(Extracted records)
= = = = = = =

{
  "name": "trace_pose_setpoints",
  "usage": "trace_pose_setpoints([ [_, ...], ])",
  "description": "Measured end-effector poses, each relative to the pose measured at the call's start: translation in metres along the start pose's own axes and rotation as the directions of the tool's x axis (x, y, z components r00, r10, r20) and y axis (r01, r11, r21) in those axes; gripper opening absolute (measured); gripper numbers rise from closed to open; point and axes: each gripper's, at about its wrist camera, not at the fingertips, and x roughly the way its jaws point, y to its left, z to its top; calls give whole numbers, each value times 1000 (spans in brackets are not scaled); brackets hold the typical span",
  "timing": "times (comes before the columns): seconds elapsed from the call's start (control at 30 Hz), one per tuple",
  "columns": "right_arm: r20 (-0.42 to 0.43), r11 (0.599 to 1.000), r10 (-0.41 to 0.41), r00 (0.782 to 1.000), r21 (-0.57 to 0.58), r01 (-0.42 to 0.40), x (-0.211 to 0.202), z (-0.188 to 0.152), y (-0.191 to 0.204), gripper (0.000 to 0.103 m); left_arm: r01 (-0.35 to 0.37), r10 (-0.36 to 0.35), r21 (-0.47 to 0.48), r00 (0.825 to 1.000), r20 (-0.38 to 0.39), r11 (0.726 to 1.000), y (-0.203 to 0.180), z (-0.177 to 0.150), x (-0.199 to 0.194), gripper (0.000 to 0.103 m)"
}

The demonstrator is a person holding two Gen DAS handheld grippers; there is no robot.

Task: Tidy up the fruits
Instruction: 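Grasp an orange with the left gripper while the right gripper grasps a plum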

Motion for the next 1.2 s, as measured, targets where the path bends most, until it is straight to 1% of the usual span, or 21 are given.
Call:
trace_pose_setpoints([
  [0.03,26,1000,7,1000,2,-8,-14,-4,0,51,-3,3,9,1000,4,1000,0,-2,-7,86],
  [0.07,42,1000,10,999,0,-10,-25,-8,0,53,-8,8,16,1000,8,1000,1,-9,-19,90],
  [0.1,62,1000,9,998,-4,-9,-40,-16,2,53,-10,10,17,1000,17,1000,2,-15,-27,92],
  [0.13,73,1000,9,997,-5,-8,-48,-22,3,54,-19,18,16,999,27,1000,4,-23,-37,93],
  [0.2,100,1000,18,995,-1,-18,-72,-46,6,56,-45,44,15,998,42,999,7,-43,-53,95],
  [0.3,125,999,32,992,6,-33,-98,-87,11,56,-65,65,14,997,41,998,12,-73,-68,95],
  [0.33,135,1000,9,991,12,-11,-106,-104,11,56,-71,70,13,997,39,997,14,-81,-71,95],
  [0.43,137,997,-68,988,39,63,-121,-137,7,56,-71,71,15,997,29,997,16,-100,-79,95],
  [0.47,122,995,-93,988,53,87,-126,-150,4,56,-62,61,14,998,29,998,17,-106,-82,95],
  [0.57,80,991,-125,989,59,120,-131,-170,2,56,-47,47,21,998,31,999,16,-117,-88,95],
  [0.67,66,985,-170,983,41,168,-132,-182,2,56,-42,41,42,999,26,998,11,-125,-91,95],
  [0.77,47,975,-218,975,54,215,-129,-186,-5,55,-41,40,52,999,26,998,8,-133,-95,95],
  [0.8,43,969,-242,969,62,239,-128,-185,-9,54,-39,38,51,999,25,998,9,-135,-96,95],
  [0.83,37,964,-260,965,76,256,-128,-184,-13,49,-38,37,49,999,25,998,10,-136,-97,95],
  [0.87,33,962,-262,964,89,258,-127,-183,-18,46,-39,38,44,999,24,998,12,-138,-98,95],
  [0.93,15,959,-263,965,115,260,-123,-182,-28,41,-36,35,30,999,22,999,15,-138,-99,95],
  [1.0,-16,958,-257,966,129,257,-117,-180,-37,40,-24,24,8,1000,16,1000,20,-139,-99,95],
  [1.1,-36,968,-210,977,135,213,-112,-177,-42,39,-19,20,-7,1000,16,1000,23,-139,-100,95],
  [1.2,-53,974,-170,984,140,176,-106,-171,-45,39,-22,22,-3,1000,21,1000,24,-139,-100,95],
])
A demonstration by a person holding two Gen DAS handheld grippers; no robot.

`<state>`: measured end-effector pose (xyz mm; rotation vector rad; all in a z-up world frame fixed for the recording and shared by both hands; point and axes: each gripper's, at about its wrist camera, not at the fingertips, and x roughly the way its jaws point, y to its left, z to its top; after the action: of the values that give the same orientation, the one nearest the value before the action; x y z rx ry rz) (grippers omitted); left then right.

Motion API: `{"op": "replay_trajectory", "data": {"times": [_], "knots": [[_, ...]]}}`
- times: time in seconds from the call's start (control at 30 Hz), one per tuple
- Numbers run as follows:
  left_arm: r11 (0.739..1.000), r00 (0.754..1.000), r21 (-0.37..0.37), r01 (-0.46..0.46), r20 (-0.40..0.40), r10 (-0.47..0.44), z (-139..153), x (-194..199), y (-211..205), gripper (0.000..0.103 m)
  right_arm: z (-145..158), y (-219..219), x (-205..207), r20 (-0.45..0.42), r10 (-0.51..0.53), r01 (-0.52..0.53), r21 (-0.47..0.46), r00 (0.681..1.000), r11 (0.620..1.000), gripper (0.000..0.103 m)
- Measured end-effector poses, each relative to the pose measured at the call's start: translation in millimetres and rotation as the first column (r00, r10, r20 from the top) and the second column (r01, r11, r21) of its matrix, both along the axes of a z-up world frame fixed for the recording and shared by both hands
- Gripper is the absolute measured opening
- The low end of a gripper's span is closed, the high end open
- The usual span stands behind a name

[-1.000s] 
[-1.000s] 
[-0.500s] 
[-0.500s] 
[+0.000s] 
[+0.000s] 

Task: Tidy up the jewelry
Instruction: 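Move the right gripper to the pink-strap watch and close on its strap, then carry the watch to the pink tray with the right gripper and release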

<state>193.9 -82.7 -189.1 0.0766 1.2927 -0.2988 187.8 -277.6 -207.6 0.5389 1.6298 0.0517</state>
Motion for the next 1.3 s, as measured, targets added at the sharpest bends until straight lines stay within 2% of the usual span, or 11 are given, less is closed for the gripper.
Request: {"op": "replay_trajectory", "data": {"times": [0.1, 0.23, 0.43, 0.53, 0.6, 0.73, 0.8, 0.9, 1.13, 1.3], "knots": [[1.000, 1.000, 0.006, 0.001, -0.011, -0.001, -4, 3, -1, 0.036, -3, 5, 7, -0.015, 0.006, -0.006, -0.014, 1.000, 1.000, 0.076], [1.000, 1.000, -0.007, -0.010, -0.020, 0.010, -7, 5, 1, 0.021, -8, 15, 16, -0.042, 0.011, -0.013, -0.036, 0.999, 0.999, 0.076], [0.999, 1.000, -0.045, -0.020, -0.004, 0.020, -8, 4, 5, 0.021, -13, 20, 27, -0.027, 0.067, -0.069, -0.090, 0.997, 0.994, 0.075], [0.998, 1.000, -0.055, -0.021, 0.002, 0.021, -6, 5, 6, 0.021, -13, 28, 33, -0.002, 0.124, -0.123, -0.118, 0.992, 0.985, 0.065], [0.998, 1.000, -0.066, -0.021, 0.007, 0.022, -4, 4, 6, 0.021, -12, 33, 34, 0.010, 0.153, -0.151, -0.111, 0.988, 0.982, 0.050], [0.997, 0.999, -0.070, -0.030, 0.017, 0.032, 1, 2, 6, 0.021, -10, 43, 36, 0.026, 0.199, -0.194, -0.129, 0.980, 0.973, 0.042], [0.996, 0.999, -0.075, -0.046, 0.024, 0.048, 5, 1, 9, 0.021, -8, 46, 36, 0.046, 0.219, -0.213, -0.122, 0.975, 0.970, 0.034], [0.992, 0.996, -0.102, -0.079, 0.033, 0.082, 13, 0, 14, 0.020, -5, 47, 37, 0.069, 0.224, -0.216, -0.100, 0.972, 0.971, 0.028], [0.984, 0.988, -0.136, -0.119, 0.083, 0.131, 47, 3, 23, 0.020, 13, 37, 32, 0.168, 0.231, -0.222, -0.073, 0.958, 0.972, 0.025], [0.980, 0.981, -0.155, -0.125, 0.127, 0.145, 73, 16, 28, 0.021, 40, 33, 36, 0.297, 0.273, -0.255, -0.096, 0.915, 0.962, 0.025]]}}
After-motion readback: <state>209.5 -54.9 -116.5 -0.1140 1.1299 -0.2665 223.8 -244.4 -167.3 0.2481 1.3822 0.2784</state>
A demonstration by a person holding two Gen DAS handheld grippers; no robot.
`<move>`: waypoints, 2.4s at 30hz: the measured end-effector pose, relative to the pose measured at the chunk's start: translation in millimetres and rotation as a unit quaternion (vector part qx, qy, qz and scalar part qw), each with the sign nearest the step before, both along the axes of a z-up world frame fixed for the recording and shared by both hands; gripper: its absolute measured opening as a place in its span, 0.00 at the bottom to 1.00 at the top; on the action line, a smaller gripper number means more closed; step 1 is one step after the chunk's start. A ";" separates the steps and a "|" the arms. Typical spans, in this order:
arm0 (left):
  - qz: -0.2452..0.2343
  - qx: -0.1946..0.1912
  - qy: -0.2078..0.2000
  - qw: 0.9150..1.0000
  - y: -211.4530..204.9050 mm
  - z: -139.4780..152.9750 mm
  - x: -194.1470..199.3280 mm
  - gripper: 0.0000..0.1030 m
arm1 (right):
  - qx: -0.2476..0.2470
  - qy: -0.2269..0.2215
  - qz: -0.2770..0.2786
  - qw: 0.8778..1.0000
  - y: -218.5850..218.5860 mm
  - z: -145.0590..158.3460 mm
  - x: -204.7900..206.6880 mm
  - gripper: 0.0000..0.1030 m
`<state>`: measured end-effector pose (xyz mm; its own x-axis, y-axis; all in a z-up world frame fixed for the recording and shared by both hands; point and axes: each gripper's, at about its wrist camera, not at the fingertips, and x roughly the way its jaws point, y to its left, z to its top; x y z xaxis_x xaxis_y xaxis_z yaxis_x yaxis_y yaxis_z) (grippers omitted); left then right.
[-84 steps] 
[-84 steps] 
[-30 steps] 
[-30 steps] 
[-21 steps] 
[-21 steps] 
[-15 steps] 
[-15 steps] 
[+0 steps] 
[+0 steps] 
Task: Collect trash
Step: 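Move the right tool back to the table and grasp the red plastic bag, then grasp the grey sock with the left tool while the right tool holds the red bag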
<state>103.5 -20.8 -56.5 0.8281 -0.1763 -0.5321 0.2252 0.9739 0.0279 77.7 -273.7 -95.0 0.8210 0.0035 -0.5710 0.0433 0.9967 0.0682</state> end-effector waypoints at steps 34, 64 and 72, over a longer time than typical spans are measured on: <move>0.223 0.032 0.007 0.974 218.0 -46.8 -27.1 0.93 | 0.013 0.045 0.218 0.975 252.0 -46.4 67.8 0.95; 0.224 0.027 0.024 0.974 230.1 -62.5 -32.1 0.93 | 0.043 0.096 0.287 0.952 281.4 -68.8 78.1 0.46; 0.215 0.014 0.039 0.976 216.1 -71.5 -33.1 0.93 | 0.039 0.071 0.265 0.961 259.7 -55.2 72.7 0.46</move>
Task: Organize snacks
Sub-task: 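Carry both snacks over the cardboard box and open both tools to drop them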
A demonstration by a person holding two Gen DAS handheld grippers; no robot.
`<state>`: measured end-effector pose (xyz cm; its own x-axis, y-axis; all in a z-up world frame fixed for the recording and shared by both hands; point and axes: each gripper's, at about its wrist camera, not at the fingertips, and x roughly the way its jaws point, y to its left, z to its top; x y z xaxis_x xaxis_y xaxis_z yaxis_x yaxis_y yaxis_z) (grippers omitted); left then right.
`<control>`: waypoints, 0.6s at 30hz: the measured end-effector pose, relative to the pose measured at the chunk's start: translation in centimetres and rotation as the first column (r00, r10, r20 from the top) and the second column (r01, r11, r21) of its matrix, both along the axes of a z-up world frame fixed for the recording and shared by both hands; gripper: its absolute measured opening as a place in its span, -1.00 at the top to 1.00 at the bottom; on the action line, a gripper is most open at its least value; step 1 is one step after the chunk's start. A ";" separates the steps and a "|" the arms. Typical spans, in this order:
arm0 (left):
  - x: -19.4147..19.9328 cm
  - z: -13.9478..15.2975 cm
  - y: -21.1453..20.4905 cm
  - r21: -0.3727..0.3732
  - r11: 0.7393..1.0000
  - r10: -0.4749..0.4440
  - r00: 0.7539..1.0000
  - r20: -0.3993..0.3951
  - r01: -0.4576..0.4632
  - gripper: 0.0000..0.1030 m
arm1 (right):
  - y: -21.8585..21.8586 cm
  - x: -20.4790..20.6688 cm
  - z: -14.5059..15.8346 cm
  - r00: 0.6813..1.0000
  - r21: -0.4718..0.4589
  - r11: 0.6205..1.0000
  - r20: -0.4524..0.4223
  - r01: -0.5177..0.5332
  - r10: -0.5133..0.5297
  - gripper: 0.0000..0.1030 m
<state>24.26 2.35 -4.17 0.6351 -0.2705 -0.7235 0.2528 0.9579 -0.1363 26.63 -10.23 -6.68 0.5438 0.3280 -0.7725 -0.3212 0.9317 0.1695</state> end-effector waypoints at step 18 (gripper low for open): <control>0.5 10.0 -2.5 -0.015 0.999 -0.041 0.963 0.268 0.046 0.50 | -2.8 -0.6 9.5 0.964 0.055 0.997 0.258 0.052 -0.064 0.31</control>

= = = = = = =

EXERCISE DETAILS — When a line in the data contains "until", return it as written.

RESULT FOR THIS TASK —
Motion for the next 1.2 s, as measured, targets where the path bends most, until it is straight to 1% of the usual span, or 21 are given.
Motion for the next 1.3 s, as measured, targets added at the sharpest bends until straight lines stay within 2% of the usual span, or 11 are given, less is closed for the gripper.

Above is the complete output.